Standard & Poor’s estime que le système bancaire tunisien court un risque "très élevé"

02 oct 2012

L'agence de notation Standard & Poor’s (S&P) a révisé la notation du secteur bancaire de la Tunisie, selon la nouvelle mise à jour de sa méthodologie BICRA.

La Tunisie (BB/Stable/B) a été classée dans le groupe '8', qui comprend notamment le Liban, l'Egypte, la Géorgie, le Nigeria et le Kazakhstan.

Le score de '8' reflète l’opinion de l’agence que le pays court un "risque très élevé" dans son "cadre institutionnel" et dans le "financement à l’échelle du système", ainsi qu’un "haut risque" dans ses "dynamiques de la concurrence".

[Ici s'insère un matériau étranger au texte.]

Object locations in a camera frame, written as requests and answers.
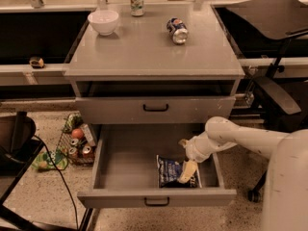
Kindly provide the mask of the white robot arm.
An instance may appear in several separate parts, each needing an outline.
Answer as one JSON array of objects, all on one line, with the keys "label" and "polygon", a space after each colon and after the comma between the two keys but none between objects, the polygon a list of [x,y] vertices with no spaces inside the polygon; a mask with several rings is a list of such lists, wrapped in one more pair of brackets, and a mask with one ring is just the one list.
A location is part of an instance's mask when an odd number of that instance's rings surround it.
[{"label": "white robot arm", "polygon": [[186,183],[210,155],[240,145],[269,160],[262,231],[308,231],[308,130],[292,133],[249,128],[214,116],[205,131],[180,140],[187,160],[179,177]]}]

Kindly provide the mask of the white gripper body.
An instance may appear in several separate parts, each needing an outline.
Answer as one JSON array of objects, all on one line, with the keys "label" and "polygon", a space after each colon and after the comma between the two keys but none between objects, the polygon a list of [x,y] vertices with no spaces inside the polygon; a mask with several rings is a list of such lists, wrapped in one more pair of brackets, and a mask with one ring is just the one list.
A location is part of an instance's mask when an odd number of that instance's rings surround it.
[{"label": "white gripper body", "polygon": [[187,140],[185,150],[187,158],[197,163],[204,162],[213,153],[213,147],[210,145],[210,139],[206,132]]}]

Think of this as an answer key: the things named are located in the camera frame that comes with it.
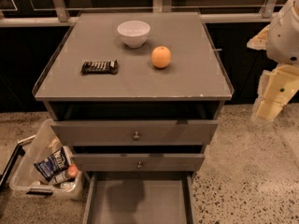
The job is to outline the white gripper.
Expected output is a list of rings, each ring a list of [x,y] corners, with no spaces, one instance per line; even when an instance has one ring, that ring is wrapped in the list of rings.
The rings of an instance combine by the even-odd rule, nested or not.
[[[269,26],[266,25],[247,43],[249,49],[266,50]],[[281,112],[283,105],[299,91],[299,66],[280,63],[269,75],[264,99],[258,104],[256,116],[273,120]]]

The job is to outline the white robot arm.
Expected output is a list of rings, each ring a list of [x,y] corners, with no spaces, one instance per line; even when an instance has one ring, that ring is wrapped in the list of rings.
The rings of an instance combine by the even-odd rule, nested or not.
[[[272,71],[263,70],[252,113],[255,121],[273,121],[299,91],[299,0],[288,0],[247,47],[265,50],[278,64]]]

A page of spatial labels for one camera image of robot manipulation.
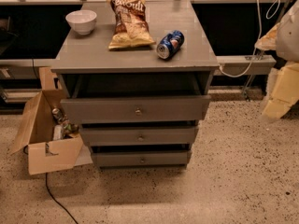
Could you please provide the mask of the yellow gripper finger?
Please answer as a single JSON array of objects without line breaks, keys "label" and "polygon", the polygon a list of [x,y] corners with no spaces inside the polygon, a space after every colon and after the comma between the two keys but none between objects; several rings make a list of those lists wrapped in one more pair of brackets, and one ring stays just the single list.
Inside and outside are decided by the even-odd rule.
[{"label": "yellow gripper finger", "polygon": [[275,24],[263,37],[255,43],[255,48],[260,50],[276,50],[279,23]]},{"label": "yellow gripper finger", "polygon": [[267,80],[262,117],[282,118],[299,101],[299,63],[286,62],[279,70],[272,68]]}]

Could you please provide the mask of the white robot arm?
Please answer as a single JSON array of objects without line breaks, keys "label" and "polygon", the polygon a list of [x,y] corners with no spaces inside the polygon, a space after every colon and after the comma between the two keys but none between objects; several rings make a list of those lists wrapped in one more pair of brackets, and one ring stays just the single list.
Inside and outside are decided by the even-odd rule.
[{"label": "white robot arm", "polygon": [[274,50],[286,61],[268,77],[267,97],[263,102],[262,117],[273,122],[282,118],[299,101],[299,1],[281,21],[260,38],[255,47]]}]

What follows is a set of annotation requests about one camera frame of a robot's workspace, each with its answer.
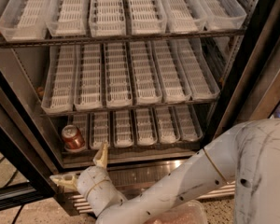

"La mauvaise gestion des risques de crédits, de marché, de liquidité... est l'une des principales raisons qui ont poussé S&P à dégrader la note du système bancaire", estime un banquier préférant garder l’anonymat, cité par le journal La Presse.

Cette dégradation pourrait avoir un effet sur le coût du crédit aux particuliers et entreprises en Tunisie, car le coût de l’emprunt sera plus élevé pour les banques, qui devraient répercuter ces hausse sur les taux d’intérêt.

Les experts de S&P estiment notamment que le développement de la finance islamique en Egypte, Tunisie et Maroc pourraient desserrer des contraintes de financement qui pèsent sur ces économies, rapporte l’agence Ecofin.

Ils ont déclaré que les facteurs économiques jouent en faveur du développement des banques islamiques en Afrique du Nord, à condition que les régulateurs, responsables politiques et banques instaurent un climat de confiance.

Ce type de financement ne représente pour l’instant que cinq pourcent des actifs bancaires de la région.